Descobrira em Howard que não era apenas um preto para Washington D.C. – e, como se esse choque não tivesse sido suficientemente forte, descobriu que era também um negro. Um negro de Howard, para mais. Da noite para o dia, o puro Eu tornou-se parte de um nós com toda a solidez dominadora do nós, e Coleman não quis ter nada a ver nem com ele nem com outro nós opressivo que surgisse. Saímos finalmente de casa, a Ur de nós, e encontramos outro nós? Outro lugar que é exactamente como esse, o substituto desse? Enquanto cresceu em East Orange foi sem dúvida um negro, uma parte muito integrante da sua pequena comunidade de cerca de cinco mil almas, mas no boxe, na corrida, no estudo, em tudo aquilo em que se concentrara e fora bem-sucedido, nas suas andanças solitárias por todos os cantos de Orange e, com ou sem Doc Chizner, para o outro lado da fronteira de Newark, foi, sem pensar nisso, também tudo o mais. Foi Coleman, o maior dos grandes pioneiros do Eu.
Depois partiu para Washington e, no primeiro mês, foi um preto e nada mais e foi um negro e nada mais. Não, não. Viu o destino à sua espera e não o quis. Compreendeu-o instintivamente e recuou espontaneamente. Não podemos deixar o grande eles impor-nos a sua intolerância, do mesmo modo que não podemos deixar o pequeno eles tornar-se um nós e impor-nos a sua ética.

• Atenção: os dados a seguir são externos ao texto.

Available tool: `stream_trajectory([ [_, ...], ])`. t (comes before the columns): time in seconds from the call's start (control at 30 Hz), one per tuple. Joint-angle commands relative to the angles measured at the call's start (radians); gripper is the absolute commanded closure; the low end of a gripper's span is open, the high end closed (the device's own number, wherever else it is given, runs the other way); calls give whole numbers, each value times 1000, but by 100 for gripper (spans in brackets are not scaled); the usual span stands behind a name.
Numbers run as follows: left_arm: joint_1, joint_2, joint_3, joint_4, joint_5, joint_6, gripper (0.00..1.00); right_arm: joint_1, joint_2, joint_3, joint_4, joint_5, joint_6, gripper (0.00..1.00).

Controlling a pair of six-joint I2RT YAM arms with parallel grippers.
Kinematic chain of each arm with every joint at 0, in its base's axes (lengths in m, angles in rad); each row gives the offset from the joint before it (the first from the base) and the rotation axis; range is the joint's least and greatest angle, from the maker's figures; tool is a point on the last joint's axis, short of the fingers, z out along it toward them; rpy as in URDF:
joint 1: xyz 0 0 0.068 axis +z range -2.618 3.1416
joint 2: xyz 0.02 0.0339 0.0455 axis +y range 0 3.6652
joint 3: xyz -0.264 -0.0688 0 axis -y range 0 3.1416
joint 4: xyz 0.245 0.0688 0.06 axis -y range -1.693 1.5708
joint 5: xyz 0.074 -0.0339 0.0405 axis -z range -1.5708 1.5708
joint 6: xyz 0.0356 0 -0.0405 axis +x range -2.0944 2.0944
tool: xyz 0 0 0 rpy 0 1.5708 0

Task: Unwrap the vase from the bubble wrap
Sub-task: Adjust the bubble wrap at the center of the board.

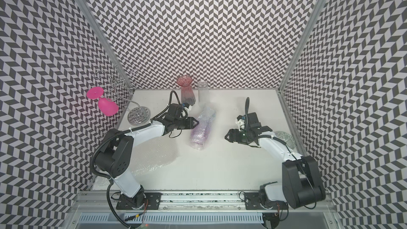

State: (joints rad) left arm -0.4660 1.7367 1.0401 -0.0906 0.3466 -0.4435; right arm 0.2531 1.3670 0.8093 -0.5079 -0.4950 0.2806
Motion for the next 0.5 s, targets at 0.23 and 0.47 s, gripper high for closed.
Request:
stream_trajectory([
  [0.23,-15,97,-170,-183,2,16,68,111,-1,17,118,-56,28,21],
  [0.47,-30,94,-194,-134,86,-24,69,170,60,-3,179,-101,30,19],
])
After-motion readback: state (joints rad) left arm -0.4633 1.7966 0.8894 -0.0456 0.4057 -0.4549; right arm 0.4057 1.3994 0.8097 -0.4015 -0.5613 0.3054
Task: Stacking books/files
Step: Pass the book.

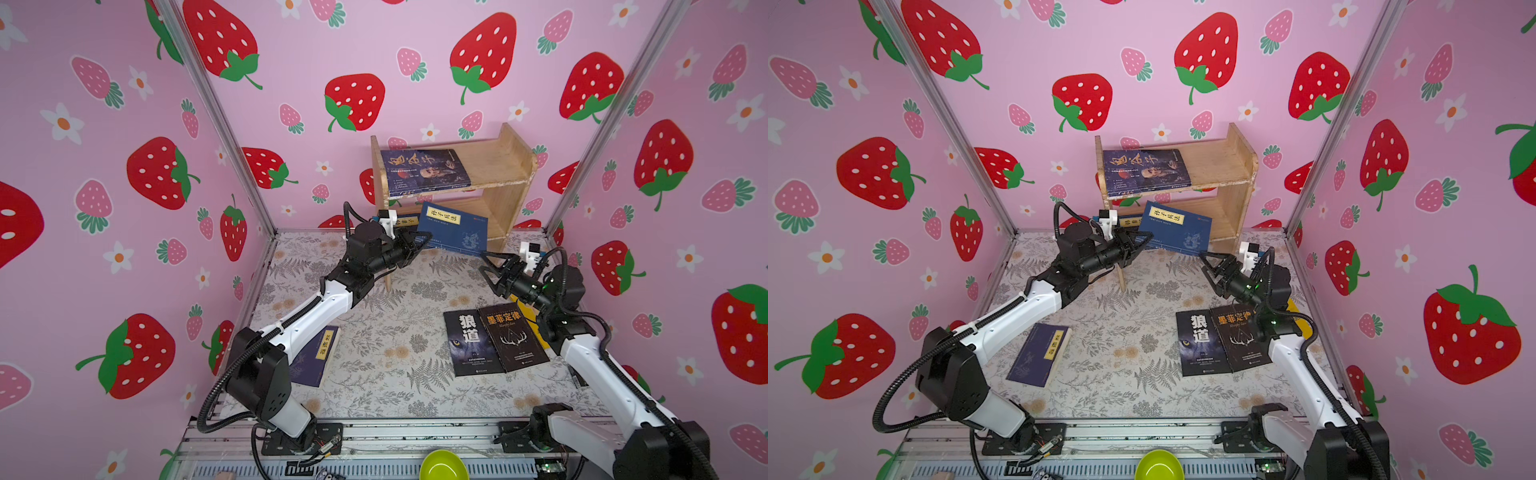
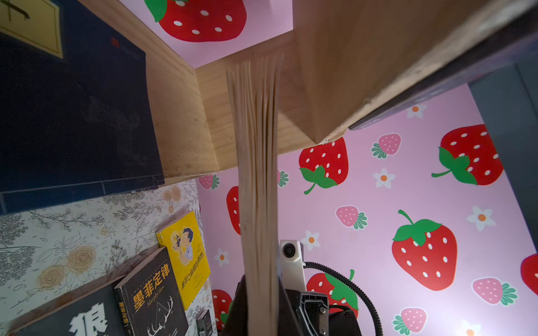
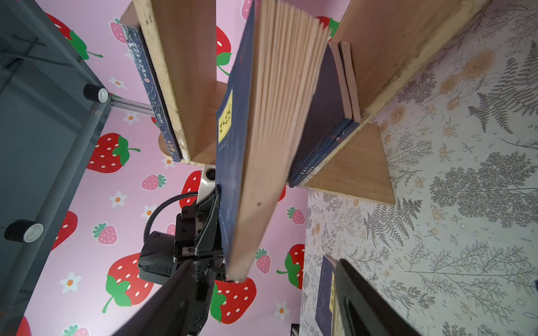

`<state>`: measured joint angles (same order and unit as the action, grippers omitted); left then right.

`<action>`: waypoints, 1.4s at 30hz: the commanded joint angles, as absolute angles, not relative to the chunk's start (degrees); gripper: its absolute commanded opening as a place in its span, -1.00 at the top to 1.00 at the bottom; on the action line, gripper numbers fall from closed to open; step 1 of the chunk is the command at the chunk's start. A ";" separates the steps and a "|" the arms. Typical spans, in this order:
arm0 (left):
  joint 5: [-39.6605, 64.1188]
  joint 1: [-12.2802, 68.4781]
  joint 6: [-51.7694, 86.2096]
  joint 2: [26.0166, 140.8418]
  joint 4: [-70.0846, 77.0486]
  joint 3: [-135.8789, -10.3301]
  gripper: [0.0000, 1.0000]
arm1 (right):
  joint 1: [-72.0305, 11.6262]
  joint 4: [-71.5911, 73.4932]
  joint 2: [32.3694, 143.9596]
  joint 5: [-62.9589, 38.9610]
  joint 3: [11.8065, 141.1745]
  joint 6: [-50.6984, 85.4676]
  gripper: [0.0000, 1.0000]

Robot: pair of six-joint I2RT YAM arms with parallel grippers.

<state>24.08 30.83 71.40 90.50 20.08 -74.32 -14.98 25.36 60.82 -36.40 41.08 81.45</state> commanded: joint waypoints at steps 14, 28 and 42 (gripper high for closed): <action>8.64 31.64 73.02 85.21 23.08 -69.74 1.00 | -21.69 41.46 74.09 -22.51 46.93 87.15 -0.15; 9.03 31.71 72.89 85.05 21.22 -69.61 1.00 | -23.19 47.53 82.03 -20.92 51.52 88.91 0.27; 8.79 29.57 69.74 80.47 13.72 -68.02 -0.31 | -21.18 45.65 87.77 -21.29 57.25 86.20 0.75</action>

Não à tirania do nós e dos nossos discursos e de tudo que o nós pretende fazer desabar sobre a nossa cabeça. Jamais, para ele, a tirania do nós desejosos de nos absorver, do nós moral coercivo, inclusivo, histórico e inelutável com o seu insidioso E pluribus unum. Nem o eles da Woolworth, nem o nós de Howard. Em vez dele, o Eu puro com toda a sua agilidade. Descoberta de si: era esse o directo à pança. Singularidade. A luta apaixonada pela singularidade. O animal singular. A relação deslizante com tudo. Não estática, mas deslizante. Conhecimento de si, mas oculto. Haverá alguma coisa mais poderosa?
“Cuidado com os idos de Março.” Treta. Cuidado com coisa nenhuma. Livre. Com ambos os sustentáculos perdidos – o irmão mais velho do outro lado do mar e o pai morto -, sente-se revigorado e livre para fazer o que quiser, livre para atingir o maior dos objectivos, sente nos próprios ossos a confiança necessária para ser o seu Eu individual. Livre numa escala inimaginável para o seu pai. Tão livre quanto o seu pai fora oprimido. Livre agora não só do pai mas também de tudo o que o pai tivera sempre de suportar. As imposições. As humilhações. As obstruções. A ferida, a dor, a atitude, a vergonha: todas as angústias secretas do fracasso e da derrota. Em vez disso, livre no grande palco. Livre para seguir em frente e ser grandioso. Livre para representar o drama sem limites e autocaracterizador dos pronomes nós, eles e eu.
A guerra continuava e, a não ser que terminasse de um momento para o outro, ele acabaria por ser recrutado. Se Walt estava em Itália a combater contra Hitler, por que não haveria ele de lutar também contra o sacana? Corria o mês de Outubro de 1944 e ainda lhe faltava um mês para completar 18 anos. Mas ser-lhe-ia fácil mentir a respeito da idade, não seria problema nenhum atrasar um mês a data do seu nascimento, passando-a de 12 de Novembro para 12 de Outubro. E, a contas com o desgosto da mãe – e com o abalo que lhe causara ao abandonar a universidade -, não lhe ocorreu imediatamente que, se quisesse, também poderia mentir a respeito da sua raça. Tirar partido da sua pele da maneira que lhe apetecesse, atribuir a si mesmo a cor que quisesse. Isso só lhe veio ao espírito quando estava sentado no edifício federal de Newark, com todos os impressos para se alistar na Marinha à frente e, antes de os preencher, começou a lê-los cuidadosamente, com a mesma atenção meticulosa com que estudara para os exames liceais, como se tudo quanto fizesse, de grande ou pouca monta e tomasse-lhe o tempo que tomasse, fosse a coisa mais importante do mundo. E nem mesmo então lhe ocorreu a ele. Quem primeiro se deu conta foi o seu coração, que começou a bater com força como o coração de alguém na iminência de cometer o seu primeiro grande crime.